Una vez asentados en esa coyuntura, la música hablaría por sí misma. Y así ha sido. Algo que, por ejemplo, no ha sucedido con Insane Clown Posse, formación pionera en la confección de una puesta en escena carnavalesca que nunca ha logrado anteponer sus ritmos y rimas a las botellas de Faygo o los piques con Eminem, por ejemplo. “La gente siempre nos pregunta por lo mismo. Lo que te puedo decir es que estamos demostrando a la gente que nuestra música es lo suficientemente cojonuda como para no tener en cuenta en ningún momento lo de las caretas y todo el rollo estético. Joder, en ningún momento renegamos de nuestra manera de vestirnos en público, pero eso es una parte vital de la banda, pero no de los fans, que compran el disco por algo más que por ver a ocho tíos vestidos como nosotros. Si no fuese así, “Iowa” no estaría vendiendo lo que está vendiendo, así de claro”.

Curiosamente, ya han surgido referencias (hablamos de American Head Charge o Mushroomhead) que, incomprensiblemente, han estigmatizado su carrera desde el inicio: disfraces, máscaras o plagio estético para sellar de por vida la comparación con nuestros protagonistas. Guste o no, Slipknot ya son referencia para muchos. “Te diré algo al respecto. No me gusta hablar de esta forma, pero así están las cosas. No nos importa que salgan bandas imitando nuestro estilo o nuestra estética, realmente nos importa una mierda. Y ¿sabes por qué? Por tres motivos claros: primero, porque nuestra estética es la mejor del mundo; segundo, porque nuestra música también es la mejor; y tercero, porque tenemos más cojones que el resto”. Y el resto incluye, como no podía ser de otra manera, al pelotón de nombres que compone el elenco nu metal que acapara la atención de público y medios, sobre todo de cadenas musicales de televisión. Cabe recordar que cuando Slipknot salieron a la luz pública muchos no dudaron un segundo a la hora de encuadrarles en esa coyuntura estilística-temporal.
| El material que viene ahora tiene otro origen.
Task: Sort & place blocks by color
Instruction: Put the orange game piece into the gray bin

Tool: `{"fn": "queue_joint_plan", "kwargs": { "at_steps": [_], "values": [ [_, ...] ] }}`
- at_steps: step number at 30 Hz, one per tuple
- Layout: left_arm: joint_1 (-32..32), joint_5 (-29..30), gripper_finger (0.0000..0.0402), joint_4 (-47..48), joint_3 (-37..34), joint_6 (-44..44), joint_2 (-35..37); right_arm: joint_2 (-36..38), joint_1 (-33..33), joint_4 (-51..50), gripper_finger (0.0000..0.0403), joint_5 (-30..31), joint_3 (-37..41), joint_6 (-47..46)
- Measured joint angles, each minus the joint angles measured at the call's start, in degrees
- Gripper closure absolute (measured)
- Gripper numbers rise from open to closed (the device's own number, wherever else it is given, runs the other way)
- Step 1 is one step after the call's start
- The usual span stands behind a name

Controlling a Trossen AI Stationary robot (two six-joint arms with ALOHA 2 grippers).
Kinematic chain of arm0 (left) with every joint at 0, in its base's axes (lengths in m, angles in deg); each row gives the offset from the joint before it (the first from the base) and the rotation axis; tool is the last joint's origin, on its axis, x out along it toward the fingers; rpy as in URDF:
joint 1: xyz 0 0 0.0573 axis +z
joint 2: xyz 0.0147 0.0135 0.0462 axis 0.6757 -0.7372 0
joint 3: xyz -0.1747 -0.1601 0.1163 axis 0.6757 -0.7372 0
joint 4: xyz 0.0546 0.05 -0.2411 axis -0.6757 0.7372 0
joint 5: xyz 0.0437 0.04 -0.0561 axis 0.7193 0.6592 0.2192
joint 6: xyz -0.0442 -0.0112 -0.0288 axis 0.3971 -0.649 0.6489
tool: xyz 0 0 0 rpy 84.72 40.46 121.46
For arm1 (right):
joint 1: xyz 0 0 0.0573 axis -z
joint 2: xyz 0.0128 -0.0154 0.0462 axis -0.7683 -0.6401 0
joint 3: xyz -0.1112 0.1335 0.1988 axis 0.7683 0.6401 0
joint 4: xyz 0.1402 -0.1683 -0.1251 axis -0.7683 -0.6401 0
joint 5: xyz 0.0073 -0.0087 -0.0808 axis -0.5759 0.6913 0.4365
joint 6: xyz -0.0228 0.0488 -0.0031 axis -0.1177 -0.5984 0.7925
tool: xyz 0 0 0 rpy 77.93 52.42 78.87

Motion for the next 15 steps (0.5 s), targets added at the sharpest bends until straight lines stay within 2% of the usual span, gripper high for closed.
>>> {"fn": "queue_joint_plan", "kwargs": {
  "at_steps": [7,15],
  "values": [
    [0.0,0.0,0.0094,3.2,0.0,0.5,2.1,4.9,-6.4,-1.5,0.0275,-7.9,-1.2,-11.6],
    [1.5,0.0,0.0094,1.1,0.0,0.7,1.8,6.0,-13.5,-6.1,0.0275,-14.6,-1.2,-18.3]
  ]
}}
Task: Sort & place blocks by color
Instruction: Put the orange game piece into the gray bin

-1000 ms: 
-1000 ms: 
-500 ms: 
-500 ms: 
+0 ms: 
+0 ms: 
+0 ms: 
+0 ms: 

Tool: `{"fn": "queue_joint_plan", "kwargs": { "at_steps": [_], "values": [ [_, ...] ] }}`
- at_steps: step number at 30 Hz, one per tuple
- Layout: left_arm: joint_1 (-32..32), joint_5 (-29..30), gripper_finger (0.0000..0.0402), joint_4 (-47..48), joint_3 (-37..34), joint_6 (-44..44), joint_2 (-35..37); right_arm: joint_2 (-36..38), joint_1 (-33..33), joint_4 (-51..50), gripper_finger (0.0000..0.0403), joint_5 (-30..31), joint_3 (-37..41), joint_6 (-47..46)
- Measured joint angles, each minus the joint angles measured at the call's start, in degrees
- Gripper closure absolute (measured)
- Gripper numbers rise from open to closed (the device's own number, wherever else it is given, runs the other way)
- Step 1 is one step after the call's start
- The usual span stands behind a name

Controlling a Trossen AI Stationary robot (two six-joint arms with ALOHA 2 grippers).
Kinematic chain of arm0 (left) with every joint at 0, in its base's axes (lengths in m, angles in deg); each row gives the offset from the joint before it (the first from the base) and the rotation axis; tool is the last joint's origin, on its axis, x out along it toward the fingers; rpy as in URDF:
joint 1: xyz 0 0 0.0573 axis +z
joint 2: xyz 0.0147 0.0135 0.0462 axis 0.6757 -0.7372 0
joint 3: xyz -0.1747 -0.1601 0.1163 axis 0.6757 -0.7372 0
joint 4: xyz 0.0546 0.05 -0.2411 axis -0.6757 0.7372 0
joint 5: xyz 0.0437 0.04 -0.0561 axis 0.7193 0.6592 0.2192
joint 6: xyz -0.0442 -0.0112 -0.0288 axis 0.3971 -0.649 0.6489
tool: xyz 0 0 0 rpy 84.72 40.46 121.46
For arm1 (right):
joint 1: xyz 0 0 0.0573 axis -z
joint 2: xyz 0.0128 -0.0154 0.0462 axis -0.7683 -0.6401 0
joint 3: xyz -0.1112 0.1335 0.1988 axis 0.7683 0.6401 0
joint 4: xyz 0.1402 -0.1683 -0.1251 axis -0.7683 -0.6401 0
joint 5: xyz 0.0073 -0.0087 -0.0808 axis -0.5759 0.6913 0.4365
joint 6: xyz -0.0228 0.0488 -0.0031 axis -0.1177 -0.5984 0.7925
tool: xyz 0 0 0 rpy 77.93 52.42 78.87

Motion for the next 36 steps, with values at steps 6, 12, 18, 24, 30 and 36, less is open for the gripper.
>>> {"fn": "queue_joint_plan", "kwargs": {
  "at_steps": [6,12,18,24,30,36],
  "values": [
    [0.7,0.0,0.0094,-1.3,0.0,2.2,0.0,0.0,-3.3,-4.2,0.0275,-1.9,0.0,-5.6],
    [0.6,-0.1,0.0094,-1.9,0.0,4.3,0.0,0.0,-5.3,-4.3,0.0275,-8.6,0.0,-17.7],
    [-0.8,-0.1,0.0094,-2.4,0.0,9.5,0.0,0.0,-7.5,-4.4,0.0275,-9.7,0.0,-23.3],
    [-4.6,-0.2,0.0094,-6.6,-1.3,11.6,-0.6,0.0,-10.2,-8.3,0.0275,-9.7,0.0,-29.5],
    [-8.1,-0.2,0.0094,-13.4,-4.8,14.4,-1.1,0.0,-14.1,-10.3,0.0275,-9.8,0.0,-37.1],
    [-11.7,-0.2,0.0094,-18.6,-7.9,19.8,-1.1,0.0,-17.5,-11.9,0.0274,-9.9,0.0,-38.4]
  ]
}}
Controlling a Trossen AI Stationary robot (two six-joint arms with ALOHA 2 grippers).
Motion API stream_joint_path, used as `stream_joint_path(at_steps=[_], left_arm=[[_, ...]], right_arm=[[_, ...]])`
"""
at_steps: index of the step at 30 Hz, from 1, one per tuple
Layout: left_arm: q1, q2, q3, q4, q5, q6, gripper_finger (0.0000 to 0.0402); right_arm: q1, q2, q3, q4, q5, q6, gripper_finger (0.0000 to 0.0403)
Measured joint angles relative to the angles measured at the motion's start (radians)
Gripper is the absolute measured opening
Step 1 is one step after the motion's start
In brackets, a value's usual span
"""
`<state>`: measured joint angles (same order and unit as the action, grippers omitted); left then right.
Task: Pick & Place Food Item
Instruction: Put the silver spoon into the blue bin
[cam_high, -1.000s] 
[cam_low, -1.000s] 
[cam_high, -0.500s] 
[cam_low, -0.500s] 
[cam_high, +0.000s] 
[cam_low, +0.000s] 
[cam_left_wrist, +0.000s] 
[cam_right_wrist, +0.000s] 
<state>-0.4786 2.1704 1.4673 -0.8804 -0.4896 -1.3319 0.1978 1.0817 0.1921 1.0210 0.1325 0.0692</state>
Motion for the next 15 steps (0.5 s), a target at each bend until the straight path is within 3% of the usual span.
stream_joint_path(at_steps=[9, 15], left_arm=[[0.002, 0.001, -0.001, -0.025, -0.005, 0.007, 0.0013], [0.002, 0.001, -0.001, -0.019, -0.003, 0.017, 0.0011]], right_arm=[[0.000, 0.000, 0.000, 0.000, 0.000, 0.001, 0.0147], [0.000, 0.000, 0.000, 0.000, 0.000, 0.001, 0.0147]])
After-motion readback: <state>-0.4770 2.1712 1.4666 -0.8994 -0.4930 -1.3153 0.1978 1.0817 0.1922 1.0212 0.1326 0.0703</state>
Nada más lejos de la realidad, faltaría más. “Déjame decirte algo, tío. A nosotros nos encanta la música que puede decir y aportar cosas nuevas. Eso es lo que nos puede motivar personal y musicalmente: ver que nuevas bandas que dicen cosas diferentes, ya sabes. Lo que no soportamos son las nuevas bandas que no aportan absolutamente nada a la música y encima se creen que están haciendo algo de provecho. Y eso es lo que sucede con la mayoría de bandas de nu metal: no sólo no aportan nada, sino que además son jodidamente malas”.

Sencillamente enorme. Además de presencia visual y música testosterónica, Slipknot tienen actitud. Hablando claro, sin tapujos, los de Des Moines hacen gala de una visión cáustica y críptica de la realidad musical, social y existencial que les eleva por encima de las medianías con las que muchos quieren emparentarles. Lo mejor es verles en las listas de ventas junto a petardadas del calibre de Creed, Staind, Nickelback y demás productos de peligroso calado. La situación es, cuando menos, curiosa. “Nuestras letras siempre pretenden ser sinceras, honestas y reales, tío. Esos grupos de los que me hablas viven en un universo que no tiene nada que ver con lo que pasa en la realidad. Por eso nuestros textos pueden parecen oscuros y pesimistas, pero sólo constituyen un fiel reflejo de lo que nos envuelve. El problema es de los que intentan falsear y cambiar la realidad para vender más discos”. Incomprensible o no, inexplicable o no, nuestra realidad nos indica que hoy poy hoy, Slipknot tienen la sartén por el mango. Y algunos ya empiezan a temblar.